El futuro en los implantes cardiológicos es sin cables. Buena prueba de ello es la experiencia ya acumulada en la práctica clínica con el desfibrilador automático implantable subcutáneo (S-ICD), comercializado por Boston Scientific. Así se puso de manifiesto durante una jornada en la que se presentaron los resultados de este dispositivo que se diferencia de los habituales en que ninguno de los cables está dentro del corazón ni del sistema vascular, sino colocado en tejido subcutáneo.

Aunque en España su implantación va con retraso con respecto a Europa, según fuentes de la compañía, ya está utilizándose en prácticamente todas las comunidades autónomas.

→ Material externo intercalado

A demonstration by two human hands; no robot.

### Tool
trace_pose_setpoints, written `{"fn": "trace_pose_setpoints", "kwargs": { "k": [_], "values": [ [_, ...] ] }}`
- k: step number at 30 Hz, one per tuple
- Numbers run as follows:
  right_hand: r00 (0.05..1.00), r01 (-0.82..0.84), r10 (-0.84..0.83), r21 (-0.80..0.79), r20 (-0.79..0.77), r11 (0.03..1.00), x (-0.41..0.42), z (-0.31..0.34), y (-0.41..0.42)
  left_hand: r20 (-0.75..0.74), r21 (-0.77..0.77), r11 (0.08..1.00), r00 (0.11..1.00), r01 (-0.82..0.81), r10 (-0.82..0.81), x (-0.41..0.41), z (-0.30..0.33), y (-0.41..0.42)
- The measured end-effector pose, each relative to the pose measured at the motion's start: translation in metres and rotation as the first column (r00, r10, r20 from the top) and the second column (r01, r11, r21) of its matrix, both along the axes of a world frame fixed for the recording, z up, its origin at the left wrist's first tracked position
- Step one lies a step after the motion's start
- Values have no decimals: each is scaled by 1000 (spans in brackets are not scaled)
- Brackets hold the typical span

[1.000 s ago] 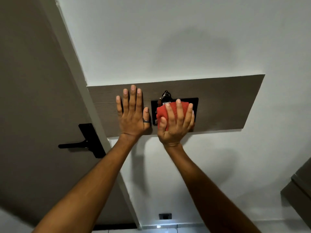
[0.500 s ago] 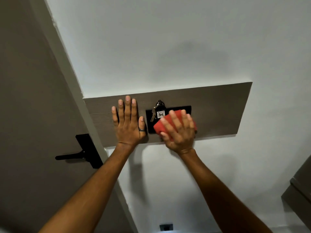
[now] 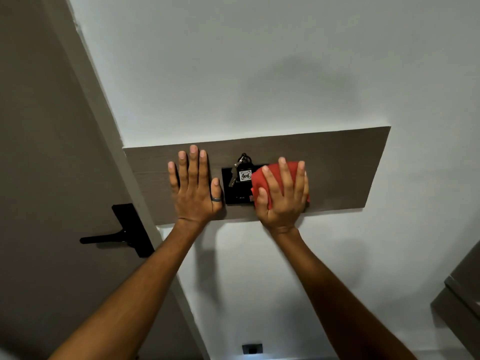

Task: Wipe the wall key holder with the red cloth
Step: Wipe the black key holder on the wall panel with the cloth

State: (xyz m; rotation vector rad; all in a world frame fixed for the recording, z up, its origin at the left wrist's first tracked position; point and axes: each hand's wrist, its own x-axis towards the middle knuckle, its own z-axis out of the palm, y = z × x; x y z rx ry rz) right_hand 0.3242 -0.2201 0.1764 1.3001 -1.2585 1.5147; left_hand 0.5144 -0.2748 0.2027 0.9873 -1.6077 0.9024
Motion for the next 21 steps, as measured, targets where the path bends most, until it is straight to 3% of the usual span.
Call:
{"fn": "trace_pose_setpoints", "kwargs": {
  "k": [4,9,13,15,21],
  "values": [
    [1000,-6,5,-26,-18,1000,-5,10,-8,2,-1,1000,1000,-9,9,1,1,0],
    [976,91,-84,27,-203,995,-22,-28,8,6,-29,999,1000,-26,26,-1,2,0],
    [998,23,-21,21,-63,1000,-11,9,-1,-9,-4,999,999,-38,38,-2,0,4],
    [996,14,-13,8,-85,1000,-12,18,-4,-19,10,999,998,-52,52,-1,2,6],
    [947,25,5,90,-320,996,-52,-22,26,-134,246,967,990,70,-38,-23,-7,42]
  ]
}}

El centro que más experiencia acumula es el Hospital Virgen de la Salud de Toledo, que ya ha realizado cinco implantes. “Contamos ya con un paciente que lleva un año con el dispositivo y los resultados están siendo positivos. A medida que tengamos más experiencia tendremos más seguridad”, apuntó Miguel Ángel Arias, cardiólogo electrofisiólogo de la Unidad de Arritmias y Electrofisiología del hospital.

Así, la principal ventaja de este dispositivo es que se evitan las complicaciones asociadas a la disfunción (un dos por ciento al año disfuncionan) o rotura de los claves, además de las infecciones que se producen con los fibriladores convencionales, En concreto, Arias apunta a su utilidad en los pacientes jóvenes en prevención primaria (riesgo de muerte súbita pero sin arritmias). De este modo, se evitan muchas cirugías de intercambios de sistemas, ya que aunque el S-ICD tiene una batería con duración de 5 años, las intervenciones son mucho más sencillas.

Con todo, el primer grupo que se beneficia de este sistema son aquellos pacientes en los que no es posible implantar un intravenoso porque tienen problemas de accesos venosos o porque tienen un gran riesgo de infección, como sucede en las patologías intravasculares o las personas en diálisis.

Hacia el marcapasos sin cables

El S-ICD no es útil, sin embargo, cuando se requiere, además de la función del desfibrilador, la de marcapasos, ya que esta primera generación de dispositivos no cuenta con esa opción. “Se puede decir que el futuro ya está aquí porque también se está trabajando en marcapasos sin cables. Esto permitiría ampliar el abanico de pacientes que se beneficiarían”, concretó Arias. Por su parte, fuentes de Boston Scientific confirman que la compañía ya está trabajando en el desarrollo de estos dispositivos.